It’s the last two lines. Here, map() applies the functions process_path() and preprocess() to each element of dataset and image_ds, respectively - but I don’t understand why those functions do not take their positional arguments here. My guesses:

  • image_path and mask_path have been defined earlier in the notebook, so that’s why process_path() knows these global variables, and they don’t have to be provided using map().
  • image and mask, however, have not been defined. preprocess() knows what they are because, with map(), preprocess() is applied to each item of image_ds (which consists of an image and its mask), so it assumes that image is the first element of this item, and mask the second - and these variables also do not have to be provided using map().

Is that about right?

Yes, it’s the second point you suggest that is how it works.

The Object Oriented Programming is getting a little intense here. You have to look at the definition of the map() method of the tf.data.Dataset class, right?
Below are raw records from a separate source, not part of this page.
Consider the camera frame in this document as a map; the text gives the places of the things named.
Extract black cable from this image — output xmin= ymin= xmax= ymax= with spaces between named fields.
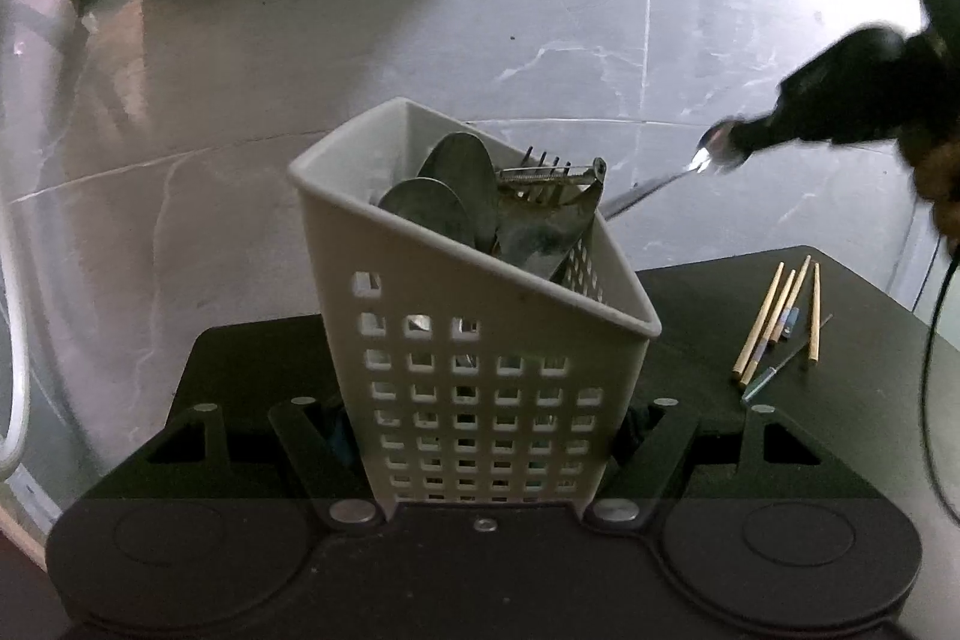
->
xmin=919 ymin=250 xmax=960 ymax=525

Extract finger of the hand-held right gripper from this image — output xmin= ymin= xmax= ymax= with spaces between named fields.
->
xmin=724 ymin=25 xmax=912 ymax=165

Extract purple banded wooden chopstick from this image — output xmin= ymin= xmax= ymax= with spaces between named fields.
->
xmin=739 ymin=269 xmax=797 ymax=386
xmin=731 ymin=261 xmax=786 ymax=382

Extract white hose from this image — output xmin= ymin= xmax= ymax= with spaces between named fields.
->
xmin=0 ymin=190 xmax=32 ymax=480

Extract steel fork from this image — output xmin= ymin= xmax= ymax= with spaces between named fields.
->
xmin=525 ymin=143 xmax=575 ymax=206

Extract white perforated utensil holder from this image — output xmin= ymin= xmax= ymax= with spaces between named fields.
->
xmin=289 ymin=96 xmax=662 ymax=513

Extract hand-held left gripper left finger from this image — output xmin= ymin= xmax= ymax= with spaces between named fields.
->
xmin=82 ymin=396 xmax=383 ymax=530

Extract steel spoon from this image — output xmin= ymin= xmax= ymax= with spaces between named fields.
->
xmin=600 ymin=121 xmax=747 ymax=217
xmin=416 ymin=131 xmax=502 ymax=251

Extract person's right forearm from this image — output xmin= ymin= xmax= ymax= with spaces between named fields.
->
xmin=900 ymin=122 xmax=960 ymax=255

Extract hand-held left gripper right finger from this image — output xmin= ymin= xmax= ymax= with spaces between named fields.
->
xmin=585 ymin=398 xmax=890 ymax=527

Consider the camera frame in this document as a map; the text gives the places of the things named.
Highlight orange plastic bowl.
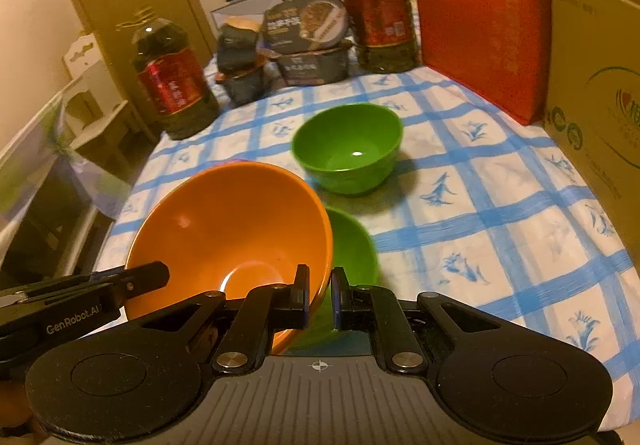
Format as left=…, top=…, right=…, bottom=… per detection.
left=123, top=161, right=335, bottom=357

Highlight green plastic bowl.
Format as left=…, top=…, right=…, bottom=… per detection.
left=299, top=205, right=380, bottom=352
left=291, top=103, right=405, bottom=196

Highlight large cardboard box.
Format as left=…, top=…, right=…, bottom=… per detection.
left=539, top=0, right=640, bottom=272

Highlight mesh bed rail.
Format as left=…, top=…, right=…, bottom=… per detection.
left=0, top=74, right=128, bottom=278

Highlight stacked black food containers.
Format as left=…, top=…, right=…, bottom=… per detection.
left=261, top=0, right=349, bottom=52

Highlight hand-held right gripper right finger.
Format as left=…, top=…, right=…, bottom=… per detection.
left=331, top=267, right=507, bottom=373

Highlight cooking oil bottle red label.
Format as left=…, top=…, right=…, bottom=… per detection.
left=339, top=0, right=419, bottom=74
left=116, top=9, right=222, bottom=142

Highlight white wooden chair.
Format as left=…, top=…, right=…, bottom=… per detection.
left=61, top=31, right=147, bottom=156

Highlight red fabric tote bag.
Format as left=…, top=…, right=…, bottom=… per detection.
left=409, top=0, right=552, bottom=126

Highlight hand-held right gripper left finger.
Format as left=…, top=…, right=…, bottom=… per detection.
left=127, top=264, right=312, bottom=374

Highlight dark instant meal box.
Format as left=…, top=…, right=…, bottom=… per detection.
left=275, top=41, right=354, bottom=86

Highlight blue checked floral tablecloth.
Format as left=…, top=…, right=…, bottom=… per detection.
left=94, top=56, right=640, bottom=432

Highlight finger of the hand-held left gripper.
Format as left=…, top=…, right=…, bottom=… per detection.
left=91, top=261, right=170, bottom=302
left=19, top=271, right=126, bottom=297

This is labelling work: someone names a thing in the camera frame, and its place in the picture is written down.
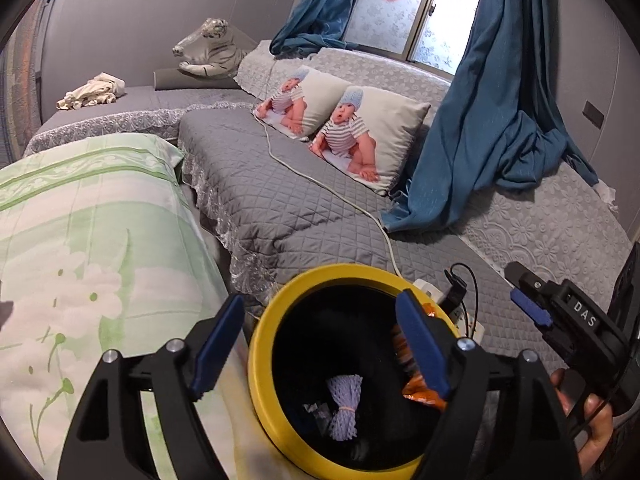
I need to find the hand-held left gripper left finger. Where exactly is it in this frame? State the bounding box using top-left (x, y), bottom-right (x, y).
top-left (56, 294), bottom-right (246, 480)

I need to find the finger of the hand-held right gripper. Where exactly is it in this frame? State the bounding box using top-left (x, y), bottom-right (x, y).
top-left (504, 261), bottom-right (548, 292)
top-left (510, 286), bottom-right (553, 332)

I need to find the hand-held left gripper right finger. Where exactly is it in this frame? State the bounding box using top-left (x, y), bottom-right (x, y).
top-left (395, 290), bottom-right (583, 480)

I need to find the orange snack wrapper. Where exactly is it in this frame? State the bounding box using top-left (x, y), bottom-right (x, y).
top-left (390, 305), bottom-right (448, 408)

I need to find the yellow rimmed black bin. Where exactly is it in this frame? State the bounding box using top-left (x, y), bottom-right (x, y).
top-left (247, 263), bottom-right (463, 480)

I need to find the purple foam net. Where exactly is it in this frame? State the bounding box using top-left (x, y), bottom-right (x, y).
top-left (326, 374), bottom-right (365, 442)

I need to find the person's right hand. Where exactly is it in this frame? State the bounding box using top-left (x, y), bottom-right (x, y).
top-left (550, 367), bottom-right (615, 471)

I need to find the white power strip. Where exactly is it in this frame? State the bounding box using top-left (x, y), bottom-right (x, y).
top-left (412, 280), bottom-right (486, 341)

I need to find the black charger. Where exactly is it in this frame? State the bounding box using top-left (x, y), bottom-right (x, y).
top-left (444, 263), bottom-right (478, 336)

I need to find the white crumpled paper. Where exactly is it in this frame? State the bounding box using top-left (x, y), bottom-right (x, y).
top-left (595, 182), bottom-right (621, 207)

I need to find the green floral blanket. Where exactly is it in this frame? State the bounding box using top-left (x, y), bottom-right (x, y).
top-left (0, 132), bottom-right (251, 480)

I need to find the long blue curtain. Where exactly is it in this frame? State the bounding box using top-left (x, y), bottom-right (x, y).
top-left (382, 0), bottom-right (601, 233)

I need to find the grey quilted sofa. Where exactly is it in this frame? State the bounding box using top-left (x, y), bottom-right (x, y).
top-left (22, 40), bottom-right (633, 376)

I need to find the baby print cushion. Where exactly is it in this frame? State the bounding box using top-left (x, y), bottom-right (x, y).
top-left (307, 85), bottom-right (432, 196)
top-left (254, 66), bottom-right (353, 141)

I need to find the frosted window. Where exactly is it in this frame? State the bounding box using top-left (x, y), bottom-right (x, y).
top-left (342, 0), bottom-right (488, 73)

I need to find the grey bolster pillow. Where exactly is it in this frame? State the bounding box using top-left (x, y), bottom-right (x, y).
top-left (152, 66), bottom-right (243, 92)

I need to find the cream cloth pile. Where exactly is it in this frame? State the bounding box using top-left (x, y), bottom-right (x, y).
top-left (55, 72), bottom-right (126, 111)

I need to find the white tiger plush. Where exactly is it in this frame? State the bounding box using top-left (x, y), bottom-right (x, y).
top-left (172, 17), bottom-right (251, 78)

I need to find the short blue curtain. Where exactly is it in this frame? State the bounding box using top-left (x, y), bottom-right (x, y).
top-left (269, 0), bottom-right (371, 58)

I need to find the dark wall switch plate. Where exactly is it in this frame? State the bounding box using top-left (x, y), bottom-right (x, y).
top-left (582, 101), bottom-right (606, 128)

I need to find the white cable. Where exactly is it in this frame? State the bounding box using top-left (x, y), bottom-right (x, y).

Here’s the documentation. It takes a function reference as its argument and here’s what it says about the function signature of that function:

The input signature of map_func is determined by the structure of each element in this dataset.

They give some examples in that section to show what they mean by that, but understanding them depends on knowing how “Lambda” functions work in python. But it’s what you said in your second point: it assumes the arguments are the elements of each sample in the dataset.

Thanks, Paul! It makes sense now. I now also see that it works the same for image_ds, whose items consist of string pairs.

Also - I was actually looking at the wrong map() function: the ‘regular’ one, not the one for tf.data.Dataset… That caused some unnecessary confusion.